→ TASK REQUIREMENTS:
Repeat the listing below line by line, exactly, leaving its pictures behind.

[Start of section]

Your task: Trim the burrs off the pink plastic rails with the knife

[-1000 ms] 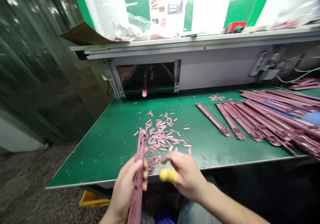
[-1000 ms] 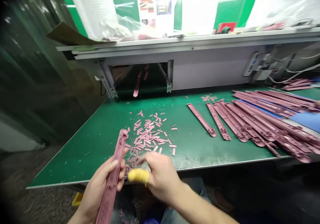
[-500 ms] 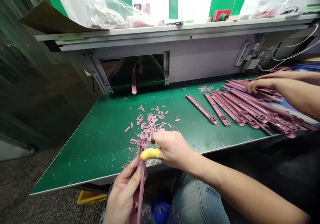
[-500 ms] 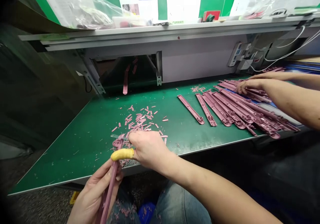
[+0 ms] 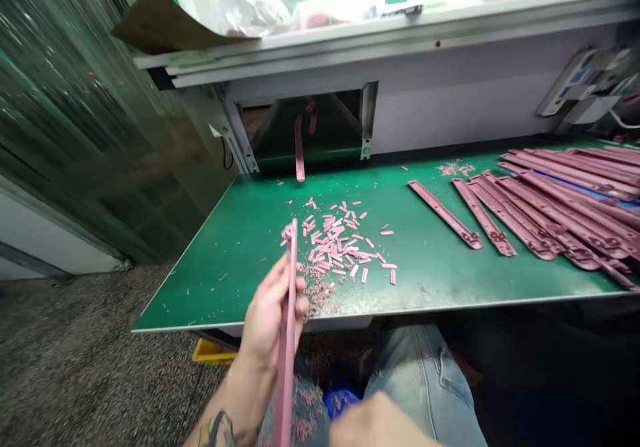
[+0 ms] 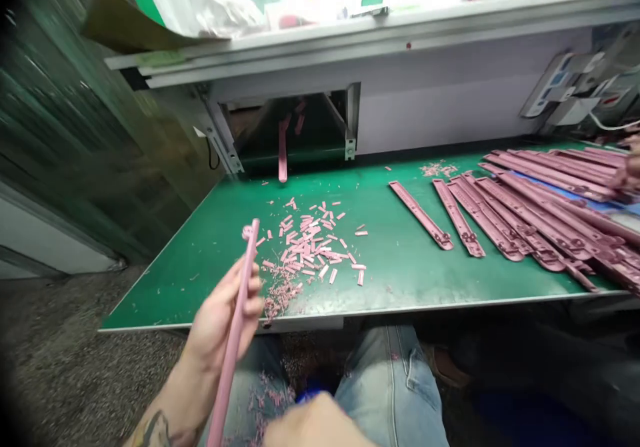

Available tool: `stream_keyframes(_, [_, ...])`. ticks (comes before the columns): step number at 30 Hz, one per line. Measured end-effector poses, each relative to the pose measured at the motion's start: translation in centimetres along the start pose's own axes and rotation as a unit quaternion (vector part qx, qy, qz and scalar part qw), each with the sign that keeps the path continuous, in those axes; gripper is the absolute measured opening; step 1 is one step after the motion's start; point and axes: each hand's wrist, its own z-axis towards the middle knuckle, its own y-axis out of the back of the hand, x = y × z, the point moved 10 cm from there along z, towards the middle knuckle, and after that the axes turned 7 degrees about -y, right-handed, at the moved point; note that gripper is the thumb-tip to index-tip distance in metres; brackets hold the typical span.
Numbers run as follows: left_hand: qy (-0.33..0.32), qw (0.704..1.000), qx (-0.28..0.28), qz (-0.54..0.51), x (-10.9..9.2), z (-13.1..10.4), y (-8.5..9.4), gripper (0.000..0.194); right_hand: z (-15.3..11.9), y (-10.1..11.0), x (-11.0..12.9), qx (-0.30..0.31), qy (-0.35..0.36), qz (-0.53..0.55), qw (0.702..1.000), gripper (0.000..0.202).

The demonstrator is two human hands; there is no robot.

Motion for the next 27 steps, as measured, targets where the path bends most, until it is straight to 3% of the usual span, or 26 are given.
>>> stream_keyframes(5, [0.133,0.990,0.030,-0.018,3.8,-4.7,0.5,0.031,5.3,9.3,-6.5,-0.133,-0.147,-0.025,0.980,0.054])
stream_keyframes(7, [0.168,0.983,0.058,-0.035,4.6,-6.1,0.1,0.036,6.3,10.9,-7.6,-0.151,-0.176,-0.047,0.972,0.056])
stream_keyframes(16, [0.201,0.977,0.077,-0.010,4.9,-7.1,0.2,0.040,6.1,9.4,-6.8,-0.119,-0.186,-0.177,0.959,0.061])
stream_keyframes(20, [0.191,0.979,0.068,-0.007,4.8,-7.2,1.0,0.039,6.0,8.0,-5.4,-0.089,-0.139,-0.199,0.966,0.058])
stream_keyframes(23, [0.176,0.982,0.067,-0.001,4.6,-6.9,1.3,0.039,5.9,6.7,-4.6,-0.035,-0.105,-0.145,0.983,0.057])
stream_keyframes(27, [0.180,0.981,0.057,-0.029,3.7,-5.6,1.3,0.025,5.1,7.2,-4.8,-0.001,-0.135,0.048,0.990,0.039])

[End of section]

→ RESULT FOR THIS TASK:
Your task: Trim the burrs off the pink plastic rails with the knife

[-1000 ms] 
[-1000 ms] 
[-500 ms] 
[-500 ms] 
[+0 ms] 
[+0 ms] 

Available tool: `stream_keyframes(_, [_, ...])`. ticks (comes before the columns): step number at 30 Hz, one per line. Measured end-effector poses, each relative to the pose measured at the motion's start: translation in centimetres along the start pose's own axes and rotation as a unit quaternion (vector part qx, qy, qz and scalar part qw), each with the sign that keeps the path continuous, in those axes; gripper is the absolute measured opening; step 1 is one step after the motion's start; point and axes: each hand's wrist, its own z-axis towards the middle knuckle, its own y-axis out of the back of the hand, x = y × z, the point moved 10 cm from there along z, towards the middle knuckle, and after that the axes turned 7 degrees about -y, right-handed, at the moved point; note that gripper is the thumb-tip to index-tip distance in metres; brackets hold the typical span.
Numbers run as follows: left_hand: qy (-0.33..0.32), qw (0.704..1.000), qx (-0.28..0.28), qz (-0.54..0.51), x (-10.9..9.2), z (-13.1..10.4), y (-8.5..9.4), gripper (0.000..0.194); right_hand: z (-15.3..11.9), y (-10.1..11.0), x (-11.0..12.9), qx (-0.30..0.31), qy (-0.35..0.36), qz (-0.53..0.55), qw (0.702..1.000), gripper (0.000..0.202).

The demonstrator is two human hands; there is no robot.

Motion for the next 27 steps, as measured, targets where the path bends most, until it is straight to 3% of the usual span, or 26 are given.
>>> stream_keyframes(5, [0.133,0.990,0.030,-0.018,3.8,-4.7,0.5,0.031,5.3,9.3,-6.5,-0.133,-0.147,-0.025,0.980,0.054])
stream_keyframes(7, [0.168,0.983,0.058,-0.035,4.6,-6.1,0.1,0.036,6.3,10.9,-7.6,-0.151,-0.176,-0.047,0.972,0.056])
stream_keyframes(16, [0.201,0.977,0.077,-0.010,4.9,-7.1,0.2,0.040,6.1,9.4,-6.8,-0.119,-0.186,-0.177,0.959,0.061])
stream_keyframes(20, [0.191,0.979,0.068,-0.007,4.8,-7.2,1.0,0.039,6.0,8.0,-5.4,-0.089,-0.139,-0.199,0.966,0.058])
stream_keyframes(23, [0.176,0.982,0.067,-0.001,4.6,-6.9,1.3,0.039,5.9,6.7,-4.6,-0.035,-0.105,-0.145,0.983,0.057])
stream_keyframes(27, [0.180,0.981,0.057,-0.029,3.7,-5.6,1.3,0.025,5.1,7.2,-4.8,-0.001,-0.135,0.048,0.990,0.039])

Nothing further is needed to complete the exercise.